━━━━━ INFORMATION PROVIDED

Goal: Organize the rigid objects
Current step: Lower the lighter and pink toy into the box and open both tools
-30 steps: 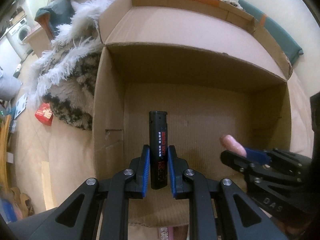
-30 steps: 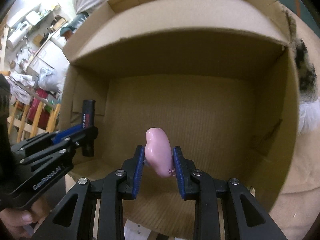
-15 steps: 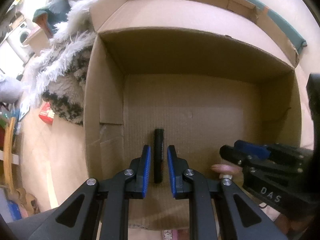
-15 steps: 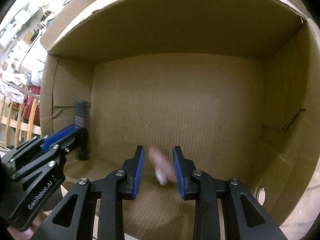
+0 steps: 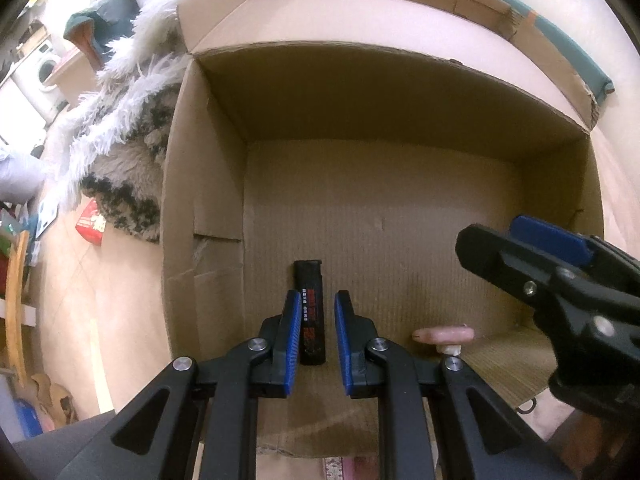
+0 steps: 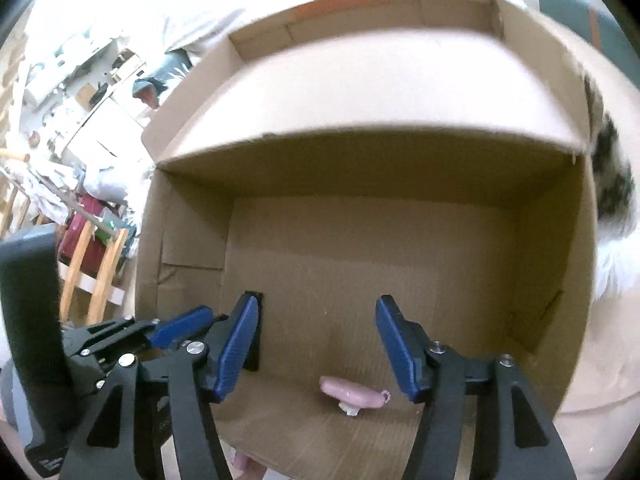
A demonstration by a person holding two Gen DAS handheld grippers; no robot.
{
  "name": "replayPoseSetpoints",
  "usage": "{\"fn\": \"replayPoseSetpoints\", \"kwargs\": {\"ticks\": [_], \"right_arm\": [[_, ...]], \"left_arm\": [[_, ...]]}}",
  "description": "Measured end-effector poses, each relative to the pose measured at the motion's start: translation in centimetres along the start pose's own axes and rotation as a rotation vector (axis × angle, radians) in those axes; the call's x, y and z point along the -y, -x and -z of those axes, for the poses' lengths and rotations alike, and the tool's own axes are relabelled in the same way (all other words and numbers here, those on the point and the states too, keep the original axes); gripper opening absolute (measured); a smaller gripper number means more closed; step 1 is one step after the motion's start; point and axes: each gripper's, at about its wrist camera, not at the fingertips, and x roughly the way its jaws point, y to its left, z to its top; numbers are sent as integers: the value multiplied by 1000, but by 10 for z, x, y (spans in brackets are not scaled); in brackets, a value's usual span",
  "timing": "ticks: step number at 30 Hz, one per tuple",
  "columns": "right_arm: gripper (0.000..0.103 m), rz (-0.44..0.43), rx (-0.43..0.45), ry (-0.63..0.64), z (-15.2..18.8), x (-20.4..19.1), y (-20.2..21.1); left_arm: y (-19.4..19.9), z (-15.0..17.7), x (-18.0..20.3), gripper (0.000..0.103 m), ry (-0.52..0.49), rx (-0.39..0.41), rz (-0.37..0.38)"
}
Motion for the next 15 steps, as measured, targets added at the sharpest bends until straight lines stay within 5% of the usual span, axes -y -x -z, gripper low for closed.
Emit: {"fn": "replayPoseSetpoints", "kwargs": {"ticks": [2,7,15], "right_arm": [[73,3,9,-8,-1,1,1],[74,-8,9,-38,-1,9,3],[74,-8,26,-49,-2,11,11]], "left_arm": [[-1,-1,-2,19,-2,-5,5],[-1,-1,-2,58,-7,12,15],[9,-3,1,59,-25,39,8]]}}
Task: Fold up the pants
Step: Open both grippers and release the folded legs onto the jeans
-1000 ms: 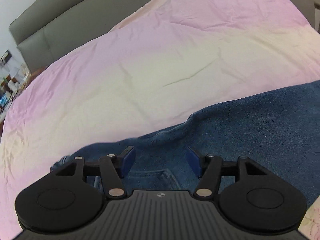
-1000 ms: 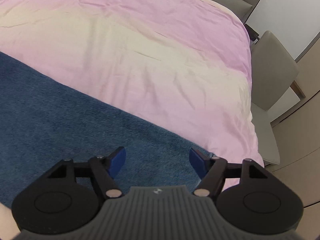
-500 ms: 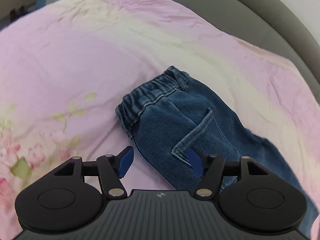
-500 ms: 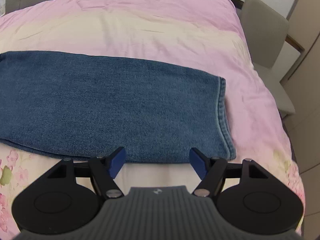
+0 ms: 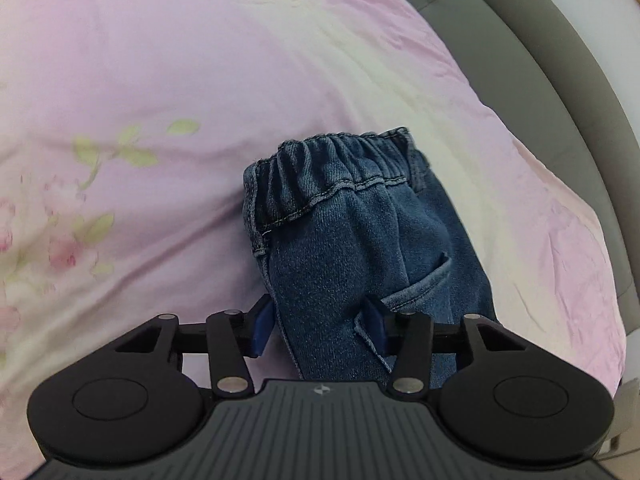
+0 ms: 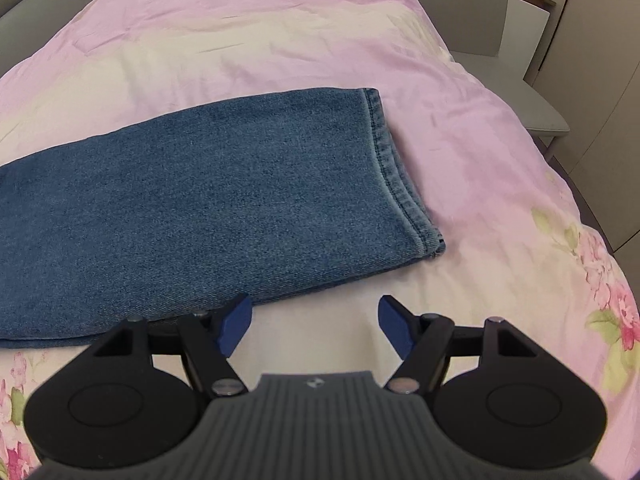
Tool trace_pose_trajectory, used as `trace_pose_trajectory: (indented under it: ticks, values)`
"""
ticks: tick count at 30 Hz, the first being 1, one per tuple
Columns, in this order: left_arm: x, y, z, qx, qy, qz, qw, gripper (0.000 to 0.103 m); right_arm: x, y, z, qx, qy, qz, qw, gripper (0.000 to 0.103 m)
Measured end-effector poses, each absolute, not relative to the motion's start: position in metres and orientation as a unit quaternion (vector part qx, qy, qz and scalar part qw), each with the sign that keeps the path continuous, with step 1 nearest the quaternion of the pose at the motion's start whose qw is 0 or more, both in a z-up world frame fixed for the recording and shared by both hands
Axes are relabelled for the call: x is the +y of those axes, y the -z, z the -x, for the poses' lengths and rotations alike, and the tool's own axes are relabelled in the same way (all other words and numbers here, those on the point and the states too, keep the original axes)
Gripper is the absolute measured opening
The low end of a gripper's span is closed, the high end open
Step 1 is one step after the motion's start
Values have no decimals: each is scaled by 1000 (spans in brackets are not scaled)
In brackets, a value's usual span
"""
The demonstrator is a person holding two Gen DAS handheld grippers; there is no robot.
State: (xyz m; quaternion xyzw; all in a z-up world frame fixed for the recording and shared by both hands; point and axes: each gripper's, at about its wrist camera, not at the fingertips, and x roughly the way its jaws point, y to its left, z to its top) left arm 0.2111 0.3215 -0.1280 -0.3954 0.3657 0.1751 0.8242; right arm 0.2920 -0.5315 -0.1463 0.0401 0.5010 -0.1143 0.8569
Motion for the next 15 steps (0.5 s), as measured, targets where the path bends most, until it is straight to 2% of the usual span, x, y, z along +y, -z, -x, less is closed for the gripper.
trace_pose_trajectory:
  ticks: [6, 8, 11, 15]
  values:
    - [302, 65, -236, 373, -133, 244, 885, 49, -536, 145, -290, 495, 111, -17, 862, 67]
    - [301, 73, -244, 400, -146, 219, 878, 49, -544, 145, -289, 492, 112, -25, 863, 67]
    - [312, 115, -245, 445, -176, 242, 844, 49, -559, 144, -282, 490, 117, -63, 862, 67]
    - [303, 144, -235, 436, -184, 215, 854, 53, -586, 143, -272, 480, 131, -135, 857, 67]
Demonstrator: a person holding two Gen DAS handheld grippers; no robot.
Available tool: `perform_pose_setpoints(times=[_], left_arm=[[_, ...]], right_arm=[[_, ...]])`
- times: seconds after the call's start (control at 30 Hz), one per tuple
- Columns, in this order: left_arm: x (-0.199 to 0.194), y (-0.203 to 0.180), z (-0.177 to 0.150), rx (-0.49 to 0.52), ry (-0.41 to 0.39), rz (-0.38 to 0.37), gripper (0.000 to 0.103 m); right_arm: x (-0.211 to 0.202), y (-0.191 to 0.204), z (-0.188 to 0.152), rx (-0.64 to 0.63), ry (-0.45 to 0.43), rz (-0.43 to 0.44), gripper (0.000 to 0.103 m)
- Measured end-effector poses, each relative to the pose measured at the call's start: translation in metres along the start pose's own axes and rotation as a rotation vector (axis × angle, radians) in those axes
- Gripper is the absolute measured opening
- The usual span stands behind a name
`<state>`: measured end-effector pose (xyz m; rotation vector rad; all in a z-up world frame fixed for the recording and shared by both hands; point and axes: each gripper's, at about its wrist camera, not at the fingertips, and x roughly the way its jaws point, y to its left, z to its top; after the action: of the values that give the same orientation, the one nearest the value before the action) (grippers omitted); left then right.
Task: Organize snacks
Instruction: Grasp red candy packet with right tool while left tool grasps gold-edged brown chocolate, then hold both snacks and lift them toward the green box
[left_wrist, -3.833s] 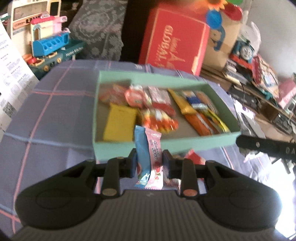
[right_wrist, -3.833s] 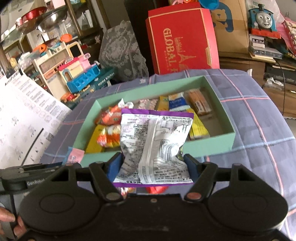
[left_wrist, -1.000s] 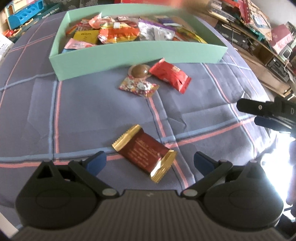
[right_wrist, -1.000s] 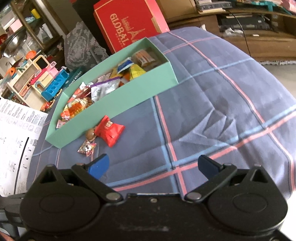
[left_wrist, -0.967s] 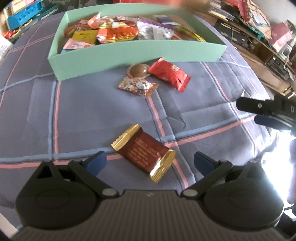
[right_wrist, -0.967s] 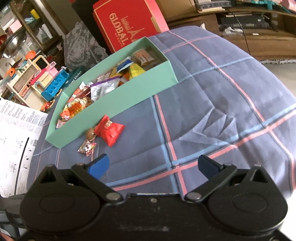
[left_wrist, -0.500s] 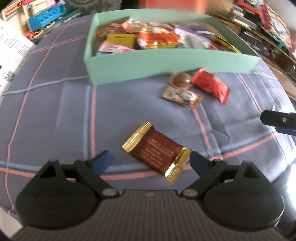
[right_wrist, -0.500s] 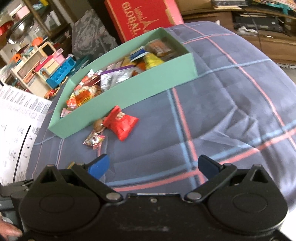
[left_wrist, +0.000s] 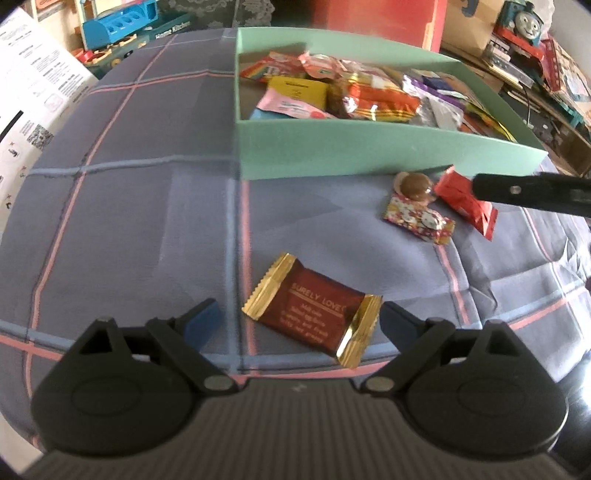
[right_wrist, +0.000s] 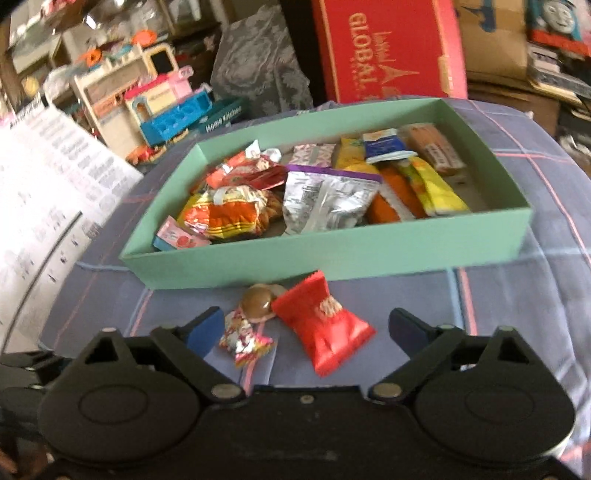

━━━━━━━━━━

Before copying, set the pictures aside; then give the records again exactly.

__SOLUTION FOR THIS TASK__:
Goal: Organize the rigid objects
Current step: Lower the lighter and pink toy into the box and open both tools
-30 steps: 
-30 steps: 
-15 steps: 
-15 steps: 
+0 steps: 
+0 steps: 
A demonstration by a person holding two Gen DAS handheld grippers; no robot.
{
  "name": "replayPoseSetpoints",
  "usage": "{\"fn\": \"replayPoseSetpoints\", \"kwargs\": {\"ticks\": [_], \"right_arm\": [[_, ...]], \"left_arm\": [[_, ...]]}}",
  "description": "Measured end-effector poses, each relative to the pose measured at the motion's start: translation in centimetres along the start pose's own axes and rotation as a rotation vector (axis × angle, radians) in those axes; the call's x, y and z point along the -y, -x and -z of those axes, for the poses' lengths and rotations alike, and the tool's own axes are relabelled in the same way (all other words and numbers here, those on the point and the states too, keep the original axes); gripper opening absolute (measured); a smaller gripper number means more closed; step 1 is one step after the motion's start; point and axes: each gripper's, at about its wrist camera, not at the fingertips, and x roughly the way its jaws point, y to its left, z to its top; numbers are sent as integers: the value multiplied by 1000, but by 10 for z, x, y (spans in brackets are not scaled); in brackets, a value's usual span",
  "timing": "ticks: step number at 30 Hz, one per tuple",
  "columns": "right_arm: gripper (0.000..0.103 m), rz (-0.44..0.43), rx (-0.43..0.45), ry (-0.63..0.64), z (-15.2..18.8), x (-20.4..19.1), y (-20.2..21.1); left_arm: y (-19.4..19.9), z (-15.0..17.7), x (-18.0..20.3), gripper (0.000..0.103 m), ry (-0.52..0.49), rx (-0.39..0.41), rz (-0.37..0.38)"
}
Motion for the next 15 steps, as measured, targets added at the sharpest bends until straight lines stay within 5% of the usual span, axes -y -x -z, gripper low for closed.
Emit: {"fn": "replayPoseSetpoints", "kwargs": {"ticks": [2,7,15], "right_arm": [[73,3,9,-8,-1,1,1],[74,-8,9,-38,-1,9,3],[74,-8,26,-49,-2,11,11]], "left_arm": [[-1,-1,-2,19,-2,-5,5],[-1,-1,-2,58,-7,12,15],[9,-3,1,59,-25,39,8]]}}
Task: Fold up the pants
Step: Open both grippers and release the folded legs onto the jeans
-1000 ms: 
-1000 ms: 
-500 ms: 
-500 ms: 
+0 ms: 
+0 ms: 
Tool trace_pose_trajectory, used as `trace_pose_trajectory: (indented under it: ticks, values)`
"""
ticks: tick count at 30 Hz, the first being 1, one per tuple
Columns, in this order: left_arm: x, y, z, qx, qy, qz, qw, gripper (0.000 to 0.103 m); right_arm: x, y, z, qx, qy, qz, qw, gripper (0.000 to 0.103 m)
Measured end-effector poses, each absolute, not relative to the motion's start: position in metres and orientation as a unit quaternion (vector part qx, qy, qz and scalar part qw), each with the sign that keeps the path continuous, with step 1 nearest the quaternion of the pose at the motion's start whose qw is 0 or more, both in a z-up world frame fixed for the recording and shared by both hands
Axes are relabelled for the call: x is the +y of those axes, y the -z, z the -x, for the poses' lengths and rotations alike, and the tool's own axes are relabelled in the same way (all other words and numbers here, those on the point and the states too, keep the original axes)
Gripper is the absolute measured opening
The low end of a gripper's span is closed, the high end open
Step 1 is one step after the motion's start
Values have no decimals: each is scaled by 1000 (spans in brackets are not scaled)
In brackets, a value's usual span
"""
The demonstrator is a person holding two Gen DAS handheld grippers; there is no robot.
State: (xyz m; quaternion xyzw; all in a z-up world frame fixed for the recording and shared by both hands; point and axes: each gripper's, at about its wrist camera, not at the fingertips, and x roughly the way its jaws point, y to its left, z to its top) left arm 0.2111 0.3215 -0.1280 -0.3954 0.3657 0.1751 0.8242; right arm 0.2920 -0.5315 -0.1463 0.0401 0.5010 -0.1143 0.8569
Motion for the next 15 steps (0.5 s), as measured, targets where the path bends most, until it is straight to 2% of the usual span, x, y, z along +y, -z, -x, less is closed for the gripper.
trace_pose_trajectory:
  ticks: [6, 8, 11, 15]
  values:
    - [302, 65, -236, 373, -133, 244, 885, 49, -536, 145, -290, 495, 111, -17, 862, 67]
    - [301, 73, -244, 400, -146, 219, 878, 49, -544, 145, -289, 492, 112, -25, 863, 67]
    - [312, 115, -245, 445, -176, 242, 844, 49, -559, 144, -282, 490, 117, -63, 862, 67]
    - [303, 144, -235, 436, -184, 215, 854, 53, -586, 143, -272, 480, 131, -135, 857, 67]
Demonstrator: a person holding two Gen DAS handheld grippers; no robot.
Available tool: `perform_pose_setpoints(times=[_], left_arm=[[_, ...]], right_arm=[[_, ...]])`
- times: seconds after the call's start (control at 30 Hz), one per tuple
- Columns, in this order: left_arm: x (-0.199 to 0.194), y (-0.203 to 0.180), z (-0.177 to 0.150), rx (-0.49 to 0.52), ry (-0.41 to 0.39), rz (-0.38 to 0.37), gripper (0.000 to 0.103 m); right_arm: x (-0.211 to 0.202), y (-0.191 to 0.204), z (-0.188 to 0.152), rx (-0.64 to 0.63), ry (-0.45 to 0.43), rz (-0.43 to 0.44), gripper (0.000 to 0.103 m)
- Measured end-effector poses, each relative to the pose measured at the call's start: translation in metres along the start pose's own axes and rotation as a rotation vector (axis × angle, radians) in those axes
- Gripper is the absolute measured opening
- The usual span stands behind a name
`<state>`: measured end-effector pose (xyz m; rotation vector rad; all in a z-up world frame fixed for the recording and shared by both hands; point and axes: each gripper's, at about its wrist camera, not at the fingertips, and x roughly the way its jaws point, y to its left, z to its top; after the action: of the values that give the same orientation, the one nearest the value before the action) (grippers omitted); left then right.
Task: Organize snacks
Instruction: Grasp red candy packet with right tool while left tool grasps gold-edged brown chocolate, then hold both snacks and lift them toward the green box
[left_wrist, -3.833s] 
[right_wrist, -3.833s] 
[left_wrist, -1.000s] 
[right_wrist, -1.000s] 
[left_wrist, -0.967s] 
[right_wrist, -0.967s] 
[left_wrist, -0.500s] 
[right_wrist, -0.500s] 
[left_wrist, +0.000s] 
[right_wrist, +0.000s] 

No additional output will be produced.